Kettle transformations or jobs of a CPK plugin are automatically exposed as rest endpoints. To execute the corresponding transformation/job simply perform an HTTP GET request to the endpoint.
http://{host}/pentaho/plugin/{cpkPluginId}/api/{kettleFileName}
If you have need of a private transformation/job, prefix its file name with an underscore and it won't be made available in an endpoint.
It is possible to specify from which step/job entry we want to fetch row results. To do so, simply include the stepName parameter in the query string of the request. For example, to get the transformation results from the "OUTPUT" step execute the request
http://{host}/pentaho/plugin/{cpkPluginId}/api/{kettleFileName}?stepName=OUTPUT
A kettle endpoint may have multiple steps or job entries from where we can fetch results. Because allowing to get results from any given intermediate step/job entry would be a possible security breach, it is necessary to explicitly identify which can be used as output. This is done by setting the name of the step/job entry to start with "OUTPUT". For example, a kettle endpoint for a transformation that has five steps with names "Step1", "Step2", "OutputStep", "OUTPUTStep1" and "OUTPUTStep2" will only allow getting results from "OUTPUTStep1" and "OUTPUTStep2".

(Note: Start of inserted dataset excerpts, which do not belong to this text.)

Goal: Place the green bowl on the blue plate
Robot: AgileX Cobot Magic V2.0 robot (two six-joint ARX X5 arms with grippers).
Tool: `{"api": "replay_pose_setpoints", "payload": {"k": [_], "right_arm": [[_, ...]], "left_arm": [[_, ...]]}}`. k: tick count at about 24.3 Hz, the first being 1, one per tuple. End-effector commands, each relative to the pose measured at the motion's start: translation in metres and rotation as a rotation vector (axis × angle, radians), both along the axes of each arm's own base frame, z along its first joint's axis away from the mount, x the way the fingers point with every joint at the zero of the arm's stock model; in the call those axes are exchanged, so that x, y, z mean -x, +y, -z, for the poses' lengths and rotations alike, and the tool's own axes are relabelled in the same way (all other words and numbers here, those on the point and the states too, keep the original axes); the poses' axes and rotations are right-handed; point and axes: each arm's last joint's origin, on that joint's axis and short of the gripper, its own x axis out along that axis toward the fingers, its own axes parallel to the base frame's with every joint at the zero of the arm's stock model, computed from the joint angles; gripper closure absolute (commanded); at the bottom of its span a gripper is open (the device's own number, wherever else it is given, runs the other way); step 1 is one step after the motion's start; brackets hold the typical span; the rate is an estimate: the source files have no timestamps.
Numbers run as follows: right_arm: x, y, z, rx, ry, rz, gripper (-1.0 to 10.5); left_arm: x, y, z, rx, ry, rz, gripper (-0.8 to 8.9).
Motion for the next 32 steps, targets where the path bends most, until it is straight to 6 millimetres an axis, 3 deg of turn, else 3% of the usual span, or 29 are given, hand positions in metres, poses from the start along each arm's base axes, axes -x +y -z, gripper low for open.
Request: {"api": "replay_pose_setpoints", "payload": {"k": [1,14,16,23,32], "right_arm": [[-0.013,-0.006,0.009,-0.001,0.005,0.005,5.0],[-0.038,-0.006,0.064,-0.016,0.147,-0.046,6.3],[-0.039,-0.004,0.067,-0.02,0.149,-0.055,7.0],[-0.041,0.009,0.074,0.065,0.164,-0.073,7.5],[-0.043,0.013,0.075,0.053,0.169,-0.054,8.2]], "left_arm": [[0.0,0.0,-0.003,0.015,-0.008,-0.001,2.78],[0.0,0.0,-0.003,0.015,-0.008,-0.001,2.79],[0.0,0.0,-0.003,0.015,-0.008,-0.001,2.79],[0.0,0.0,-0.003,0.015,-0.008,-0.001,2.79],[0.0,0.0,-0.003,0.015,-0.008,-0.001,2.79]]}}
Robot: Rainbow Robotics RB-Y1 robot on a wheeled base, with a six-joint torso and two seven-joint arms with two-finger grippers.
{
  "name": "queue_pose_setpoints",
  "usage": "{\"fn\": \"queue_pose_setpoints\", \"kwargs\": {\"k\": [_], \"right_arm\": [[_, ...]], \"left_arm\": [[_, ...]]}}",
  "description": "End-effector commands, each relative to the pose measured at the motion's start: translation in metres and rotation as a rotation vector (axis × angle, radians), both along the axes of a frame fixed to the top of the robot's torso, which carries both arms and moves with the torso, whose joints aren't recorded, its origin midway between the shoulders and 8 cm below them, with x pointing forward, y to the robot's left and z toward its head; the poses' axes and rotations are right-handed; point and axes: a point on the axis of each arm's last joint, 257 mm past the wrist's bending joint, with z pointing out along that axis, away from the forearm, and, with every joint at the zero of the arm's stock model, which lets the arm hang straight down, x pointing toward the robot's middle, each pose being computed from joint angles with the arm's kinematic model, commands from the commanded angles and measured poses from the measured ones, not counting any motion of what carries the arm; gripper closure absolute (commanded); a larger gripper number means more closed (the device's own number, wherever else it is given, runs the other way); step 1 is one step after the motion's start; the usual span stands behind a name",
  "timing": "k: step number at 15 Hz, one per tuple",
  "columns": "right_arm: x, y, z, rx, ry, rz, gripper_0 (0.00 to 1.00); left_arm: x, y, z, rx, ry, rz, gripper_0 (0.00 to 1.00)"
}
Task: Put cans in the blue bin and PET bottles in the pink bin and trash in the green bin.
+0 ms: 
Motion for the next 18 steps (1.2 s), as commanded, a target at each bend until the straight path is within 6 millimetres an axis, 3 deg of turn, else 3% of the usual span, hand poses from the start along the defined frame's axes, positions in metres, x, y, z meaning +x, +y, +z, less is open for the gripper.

If no stepName is specified in the HTTP request, or if the stepName is an invalid output step/job entry, CPK will use the default value of the parameter cpk.result.stepName defined in the transformation/job. If no stepName is specified in the HTTP request and no default value is set for cpk.result.stepName in the transformation/job, CPK will choose one valid output step to get the results from. If there is no valid output step/job entry, the transformation/job will still be executed but no row result information will be returned.
It is also possible to pass parameter values to a transformation/job at runtime. This is achieved by encoding the parameter names in the query string with a param prefix. For example, if a transformation expects a parameter named foo and you want to set bar as its value, your request should be
http://{host}/pentaho/plugin/{cpkPluginId}/api/{kettleFileName}?paramfoo=bar
The nature of a transformation/job result will vary and as such it is desirable to be able to format it differently. For example, a transformation may produce a tabular result set which we want to feed into a chart or it may select and filter some files which we want to zip and download.
CPK allows formatting a kettle endpoint result in four different ways:
- Json: returns the result rows in a standard CDA like result set format (metadata/queryinfo/resultset)
- ResultFiles: gets the files that were set in the result
- SingleCell: returns the content of the first cell of the first row in the result
- ResultOnly: returns status information about the execution
To select the desired format set the kettleOutput query string parameter to the chosen value. For example
http://{host}/pentaho/plugin/{cpkPluginId}/api/{kettleFileName}?kettleOutput=Json
It is possible to specify the default value to be used when the kettleOutput parameter is not defined in the query string. This is achieved by setting the default value of the transformation/job parameter cpk.response.kettleOutput.
If no query string or transformation/job parameter is defined for result formatting, CPK uses the following decision logic to determine which one best fits the endpoint result.
- Result has file names?
- Yes => ResultFiles
- No => Result from a kettle Job?
- Yes => Job's result contains rows?
- Yes => Json
- No => ResultOnly
- No => Result has only one row with a single cell?
- Yes => SingleCell
- No => Json
- Yes => Job's result contains rows?
This logic may also be explicitly triggered by setting kettleOutput value to Infered.
Some output formats may trigger the download of a file.
When ResultFiles is used and the result contains multiple files, CPK compresses them into a single Zip file that is returned as an attachment of the response. However, results that have a single file do not trigger a download by default, i.e. the file is not marked as an attachment of the response.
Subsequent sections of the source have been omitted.